■ **GOAL OF THE EXERCISE**:
Sort through the listing below and keep each line with the word "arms". Copy those.

■ **SOURCE DATA**:
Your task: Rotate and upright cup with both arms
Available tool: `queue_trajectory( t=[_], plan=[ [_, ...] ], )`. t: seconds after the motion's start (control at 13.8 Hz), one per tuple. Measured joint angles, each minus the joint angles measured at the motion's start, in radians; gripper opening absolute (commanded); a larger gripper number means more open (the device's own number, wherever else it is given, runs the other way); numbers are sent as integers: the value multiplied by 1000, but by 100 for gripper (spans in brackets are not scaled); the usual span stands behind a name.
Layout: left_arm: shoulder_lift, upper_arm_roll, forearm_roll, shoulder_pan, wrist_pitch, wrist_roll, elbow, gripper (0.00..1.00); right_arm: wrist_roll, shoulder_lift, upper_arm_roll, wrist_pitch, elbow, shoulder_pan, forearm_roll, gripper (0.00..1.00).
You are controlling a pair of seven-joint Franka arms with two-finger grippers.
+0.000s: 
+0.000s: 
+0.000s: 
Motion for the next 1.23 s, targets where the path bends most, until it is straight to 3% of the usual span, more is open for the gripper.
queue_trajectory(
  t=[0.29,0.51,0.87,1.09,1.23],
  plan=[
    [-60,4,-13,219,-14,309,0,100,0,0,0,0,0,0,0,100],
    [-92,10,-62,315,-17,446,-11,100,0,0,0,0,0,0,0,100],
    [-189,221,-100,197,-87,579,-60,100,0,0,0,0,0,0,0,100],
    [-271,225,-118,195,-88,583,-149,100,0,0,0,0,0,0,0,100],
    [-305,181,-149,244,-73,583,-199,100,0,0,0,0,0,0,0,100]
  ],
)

■ **SOLUTION**:
Your task: Rotate and upright cup with both arms
You are controlling a pair of seven-joint Franka arms with two-finger grippers.

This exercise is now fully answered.